I read a lot about AI, almost everywhere. This aspect - that many of these companies will end up in public markets and change their shape - seems to get less attention. I shall return to it. Meanwhile, back to today’s world….

Introduction

This week, back to the Sohn Conference from November 2025, to pick up on some of the stocks presented. In this article, I highlight two really interesting stocks pitched there. With these conference reports, it’s always tricky to decide in which sequence to write up the stocks, as I am usually unfamiliar with the companies and don’t know the presenters.

I previously decided to write them up based on how interesting they seemed, which would push me towards the best presentations. Then I included a factor for subsequent performance, so I would be more inclined to write about stocks which had fallen. When I investigated, the worse performers didn’t always seem that much more attractive when the idea was more closely examined.

Hence I have now determined that the best strategy is to take requests – I shall publish all the ideas for premium subscribers following the conference and you can vote for the stocks you think are most interesting. Otherwise I shall publish based on

  • the presentation

  • how interesting and off the beaten path the idea seems

  • whether I can add any value

I amn’t going to discuss biotech stocks here, as I have no knowledge and I feel they are often binary – the drug works or it doesn’t. I also tend to avoid the most popular stocks unless I think there is an interesting angle. I would welcome readers’ input on this – I simply cannot write up 15 stocks in a week, even superficially.

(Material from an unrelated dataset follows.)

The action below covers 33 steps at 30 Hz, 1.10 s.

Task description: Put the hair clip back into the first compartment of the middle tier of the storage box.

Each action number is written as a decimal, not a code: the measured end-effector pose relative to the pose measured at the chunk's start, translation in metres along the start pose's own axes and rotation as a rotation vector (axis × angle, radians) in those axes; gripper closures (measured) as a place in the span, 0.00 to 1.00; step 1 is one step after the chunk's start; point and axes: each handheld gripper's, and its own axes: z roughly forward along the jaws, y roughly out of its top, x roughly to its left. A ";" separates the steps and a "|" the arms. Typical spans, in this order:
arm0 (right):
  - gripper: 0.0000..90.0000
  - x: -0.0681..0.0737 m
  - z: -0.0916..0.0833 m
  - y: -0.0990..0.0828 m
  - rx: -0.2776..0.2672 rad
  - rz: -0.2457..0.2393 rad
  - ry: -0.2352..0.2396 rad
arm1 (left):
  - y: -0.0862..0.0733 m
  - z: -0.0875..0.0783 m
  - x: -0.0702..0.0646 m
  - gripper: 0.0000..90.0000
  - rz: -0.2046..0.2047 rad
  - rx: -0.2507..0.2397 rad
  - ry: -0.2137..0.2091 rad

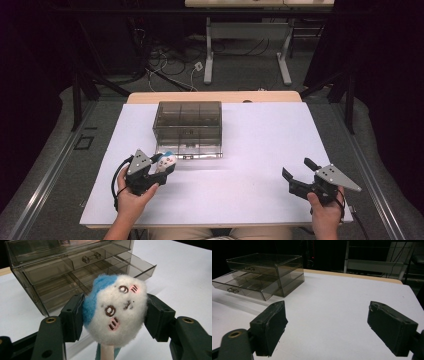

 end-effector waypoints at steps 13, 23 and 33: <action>0.16 0.000 0.000 0.000 -0.002 -0.005 -0.004 | 0.003 -0.007 0.007 0.43 -0.016 -0.030 0.010; 0.16 0.001 -0.002 0.001 -0.003 0.003 -0.009 | 0.010 -0.010 0.013 0.43 -0.002 -0.034 0.026; 0.16 0.002 -0.002 0.001 -0.006 0.002 -0.010 | 0.023 -0.015 0.023 0.43 0.012 -0.047 0.054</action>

One of the stocks this week is a European services company which has bounced significantly as bid rumours have swirled round it. It was pitched by Avi Fruchter, founder and CIO of Vintra Capital, a really astute investor with whom I had a coffee a couple of weeks ago.

Avi started out at Atticus Capital, a hedge fund which was highly successful in the mid-2000s, and later formed a fund with a partner, before setting up Vintra on his own. He is super smart and this was an extremely interesting idea which has a long way to go to recover its former peak, in spite of the bid rumours. But it’s a slightly more complicated story, as I shall explain.

The other is a German industrial which should benefit from infrastructure spending and is something of a turnaround story. It was pitched by Igor Kryca of Lombardi Capital, a hedge fund manager with 25 years of experience who specialises in finding undervalued durable assets undergoing transformation. He used to work for Scott Bessent at Soros, set up on his own in 2021 and now has over $500m AUM.

Again, I thought this was an interesting industrial – it’s a global leader in an essential component with a continuous need for spare parts; even better, these are safety critical systems. The stock had underperformed a lacklustre market since it was floated in the late 2010s and is higher quality than the market has given it credit for.

Aftermarket is over half the sales and 80% of the profit with a significant installed base. The company has had a series of management changes but now has a “real deal” CEO and Igor thinks it’s a double.

Stocks’ Performance

Source: AlphaSense

Both stocks have had weak share price performances for extended periods. One looks like it is starting to turn round and there has been a decent recovery, but the stock is still well below where it was 5 years ago, in spite of higher revenue and profitability. The other had been very weak and the bid speculation has boosted the price, but there is still 50% upside to its prior peak.